Max Touret was trained in the art of painting both because of his mother's strong taste for the modern school and his own knowledge and friendship in the art world. He likes the work of the Pointillists. Before the war, he attended the French painter Émile Beaume's workshop, which he told himself to be a student. In 1920, he joined the Volnay Artistic and Literary Circle where he exhibited. His young cousin whom he was very close to and which he will offer many connections to American collectors, the sculptor Charles Georges Cassou, pushes him to exhibit his paintings, many landscapes. Max is also close since 1900 to the architect Julia Morgan. He moved to a Parisian workshop at 41 rue Bayen with the painter Pierre-Ludovic Dumas (1892-?). He joined the Société des Artistes Français and began exhibiting regularly at the Salon until 1936.

The 1930s marked a change in the inspiration of Max Touret. At the birth of his first daughter Gisèle, he moved with his set up a new workshop. He also makes many trips to the Villa Maltournée, near Honfleur. He then composes nudes and refined Japanese or oriental interiors. Many paintings were stored in his house in Normandy, when, in 1941, the German forces commandeered the house and destroyed the contents, much of which was stolen.

Max Touret died on February 26, 1963, in Viroflay.
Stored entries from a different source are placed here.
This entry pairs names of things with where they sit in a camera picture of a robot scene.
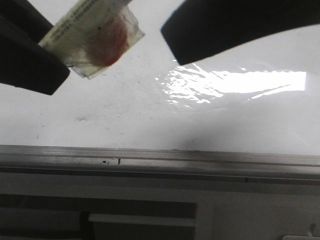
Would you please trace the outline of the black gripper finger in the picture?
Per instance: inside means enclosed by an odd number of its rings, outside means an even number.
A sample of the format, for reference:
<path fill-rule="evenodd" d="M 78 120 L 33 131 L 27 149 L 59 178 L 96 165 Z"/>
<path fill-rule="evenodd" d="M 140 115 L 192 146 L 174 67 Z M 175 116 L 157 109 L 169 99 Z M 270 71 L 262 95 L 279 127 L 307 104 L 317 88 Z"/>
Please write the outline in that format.
<path fill-rule="evenodd" d="M 247 42 L 320 23 L 318 0 L 186 0 L 161 34 L 180 65 Z"/>
<path fill-rule="evenodd" d="M 70 70 L 39 46 L 53 25 L 27 0 L 0 2 L 0 82 L 46 95 Z"/>

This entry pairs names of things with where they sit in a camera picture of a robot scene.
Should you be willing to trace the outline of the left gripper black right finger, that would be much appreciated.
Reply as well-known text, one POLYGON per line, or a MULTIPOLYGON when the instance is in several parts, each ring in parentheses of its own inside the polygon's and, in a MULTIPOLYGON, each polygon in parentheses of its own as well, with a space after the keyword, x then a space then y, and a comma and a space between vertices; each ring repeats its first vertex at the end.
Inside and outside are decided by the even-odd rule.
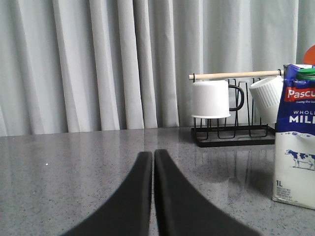
POLYGON ((202 196, 165 149, 154 156, 154 199, 161 236, 257 236, 202 196))

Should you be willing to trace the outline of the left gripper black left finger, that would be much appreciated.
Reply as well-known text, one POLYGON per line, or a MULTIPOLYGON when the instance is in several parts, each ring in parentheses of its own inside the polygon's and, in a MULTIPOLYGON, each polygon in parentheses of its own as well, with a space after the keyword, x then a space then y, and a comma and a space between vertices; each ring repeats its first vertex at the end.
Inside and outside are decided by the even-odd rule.
POLYGON ((65 236, 147 236, 152 199, 151 152, 140 152, 125 180, 92 215, 65 236))

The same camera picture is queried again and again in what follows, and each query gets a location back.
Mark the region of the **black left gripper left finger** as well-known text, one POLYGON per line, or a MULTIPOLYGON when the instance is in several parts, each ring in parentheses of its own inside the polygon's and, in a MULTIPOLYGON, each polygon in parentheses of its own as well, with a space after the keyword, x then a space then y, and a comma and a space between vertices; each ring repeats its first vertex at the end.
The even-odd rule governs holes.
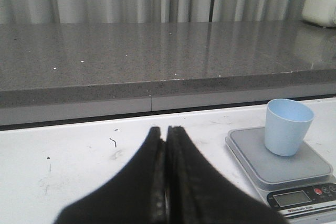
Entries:
POLYGON ((160 129, 152 127, 123 169, 65 207, 55 223, 165 223, 164 154, 160 129))

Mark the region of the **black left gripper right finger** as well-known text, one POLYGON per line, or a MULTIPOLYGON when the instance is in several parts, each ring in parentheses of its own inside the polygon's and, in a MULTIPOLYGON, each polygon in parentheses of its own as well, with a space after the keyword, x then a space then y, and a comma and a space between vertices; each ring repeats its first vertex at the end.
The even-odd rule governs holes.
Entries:
POLYGON ((181 126, 168 128, 165 164, 169 223, 287 223, 222 176, 181 126))

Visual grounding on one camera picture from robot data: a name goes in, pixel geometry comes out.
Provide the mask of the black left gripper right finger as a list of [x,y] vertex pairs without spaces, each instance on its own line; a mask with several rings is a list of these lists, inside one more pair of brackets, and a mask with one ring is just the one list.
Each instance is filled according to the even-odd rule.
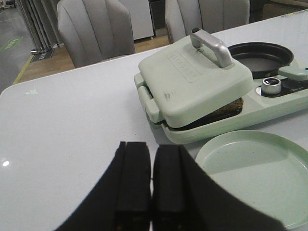
[[153,175],[154,231],[284,231],[212,180],[180,145],[160,145]]

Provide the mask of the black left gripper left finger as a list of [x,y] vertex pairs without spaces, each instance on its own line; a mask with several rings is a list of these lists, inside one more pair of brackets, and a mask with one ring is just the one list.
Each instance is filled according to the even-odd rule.
[[151,160],[144,142],[121,142],[107,170],[59,231],[147,231]]

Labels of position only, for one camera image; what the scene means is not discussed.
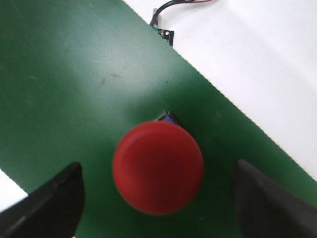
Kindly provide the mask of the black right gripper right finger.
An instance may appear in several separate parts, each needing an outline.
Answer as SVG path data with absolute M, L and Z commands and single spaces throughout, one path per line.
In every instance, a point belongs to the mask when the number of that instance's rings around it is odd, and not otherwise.
M 235 161 L 232 200 L 245 238 L 315 238 L 317 209 L 245 160 Z

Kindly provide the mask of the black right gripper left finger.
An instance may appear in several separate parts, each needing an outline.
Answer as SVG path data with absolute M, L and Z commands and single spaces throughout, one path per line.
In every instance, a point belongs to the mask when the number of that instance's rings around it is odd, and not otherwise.
M 2 238 L 72 238 L 85 205 L 82 166 L 69 164 L 0 214 Z

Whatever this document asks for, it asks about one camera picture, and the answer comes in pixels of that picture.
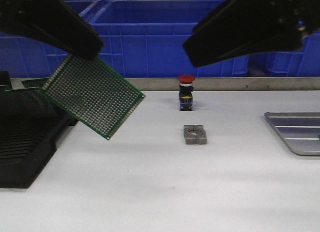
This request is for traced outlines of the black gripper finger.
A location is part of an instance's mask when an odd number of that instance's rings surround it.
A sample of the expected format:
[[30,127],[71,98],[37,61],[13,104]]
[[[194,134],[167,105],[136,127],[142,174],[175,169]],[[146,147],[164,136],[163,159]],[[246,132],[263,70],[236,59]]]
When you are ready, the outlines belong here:
[[0,30],[31,38],[83,59],[93,59],[103,41],[65,0],[0,0]]
[[303,48],[320,30],[320,0],[226,0],[192,30],[183,48],[194,67]]

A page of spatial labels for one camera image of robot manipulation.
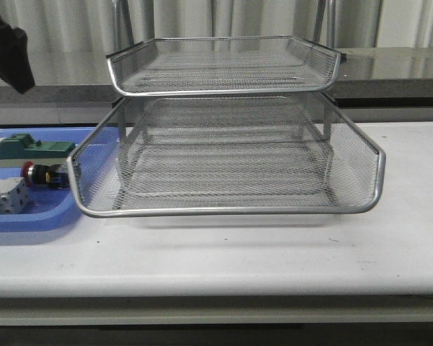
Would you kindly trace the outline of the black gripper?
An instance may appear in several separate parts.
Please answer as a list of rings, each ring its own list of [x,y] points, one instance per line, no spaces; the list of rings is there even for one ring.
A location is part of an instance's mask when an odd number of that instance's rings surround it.
[[[27,34],[0,15],[0,79],[20,94],[35,86],[27,54]]]

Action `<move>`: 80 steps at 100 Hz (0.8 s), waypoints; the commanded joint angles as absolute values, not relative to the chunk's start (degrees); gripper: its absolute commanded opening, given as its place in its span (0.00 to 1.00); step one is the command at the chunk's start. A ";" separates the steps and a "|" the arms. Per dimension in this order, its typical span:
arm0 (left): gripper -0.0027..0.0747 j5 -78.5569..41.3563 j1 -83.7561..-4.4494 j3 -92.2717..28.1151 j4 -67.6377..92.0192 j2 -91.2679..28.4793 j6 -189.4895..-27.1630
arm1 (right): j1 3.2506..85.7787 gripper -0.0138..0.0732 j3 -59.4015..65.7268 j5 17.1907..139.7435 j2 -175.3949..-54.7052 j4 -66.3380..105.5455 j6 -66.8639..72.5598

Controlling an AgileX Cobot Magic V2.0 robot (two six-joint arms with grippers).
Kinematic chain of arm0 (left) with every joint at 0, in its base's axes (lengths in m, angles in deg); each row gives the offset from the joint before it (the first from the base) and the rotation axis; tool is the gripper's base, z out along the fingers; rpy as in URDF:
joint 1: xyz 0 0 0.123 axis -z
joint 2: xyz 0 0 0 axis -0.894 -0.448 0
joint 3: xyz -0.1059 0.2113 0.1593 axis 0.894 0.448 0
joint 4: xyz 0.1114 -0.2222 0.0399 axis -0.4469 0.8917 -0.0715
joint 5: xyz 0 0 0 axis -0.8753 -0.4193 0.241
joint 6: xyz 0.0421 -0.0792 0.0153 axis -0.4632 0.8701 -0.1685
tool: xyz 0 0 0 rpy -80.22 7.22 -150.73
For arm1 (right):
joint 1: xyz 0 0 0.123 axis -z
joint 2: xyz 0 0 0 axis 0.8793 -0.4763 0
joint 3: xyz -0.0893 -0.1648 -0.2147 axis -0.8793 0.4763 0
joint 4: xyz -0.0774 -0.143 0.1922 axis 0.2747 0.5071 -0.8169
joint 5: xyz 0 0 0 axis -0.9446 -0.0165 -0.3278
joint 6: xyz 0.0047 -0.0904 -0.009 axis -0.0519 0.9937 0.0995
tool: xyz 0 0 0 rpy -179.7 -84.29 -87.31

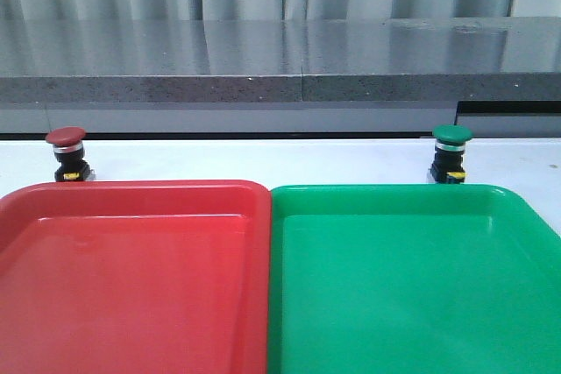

In the early 2010s, paintings of the painter are found by his family: many landscapes, some portraits, history paintings inspired by America, nudes, still lifes, indoor scenes. Exhibitions are then organized, to get out of oblivion the French artist. A catalog was published in 2018.

== Exhibitions==
From June to September 2023, the musée Eugène-Boudin in Honfleur presents Max Touret. Le désir du motif, about 76 oils on canvas and published a catalogue.

From March 17th to May 23th, 2026, the Marubeni Gallery of Tokyo presents Max Touret. A Hitherto Unknown Master of Post-Impressionism, an exhibition organized with the support of the French Embassy in Japan.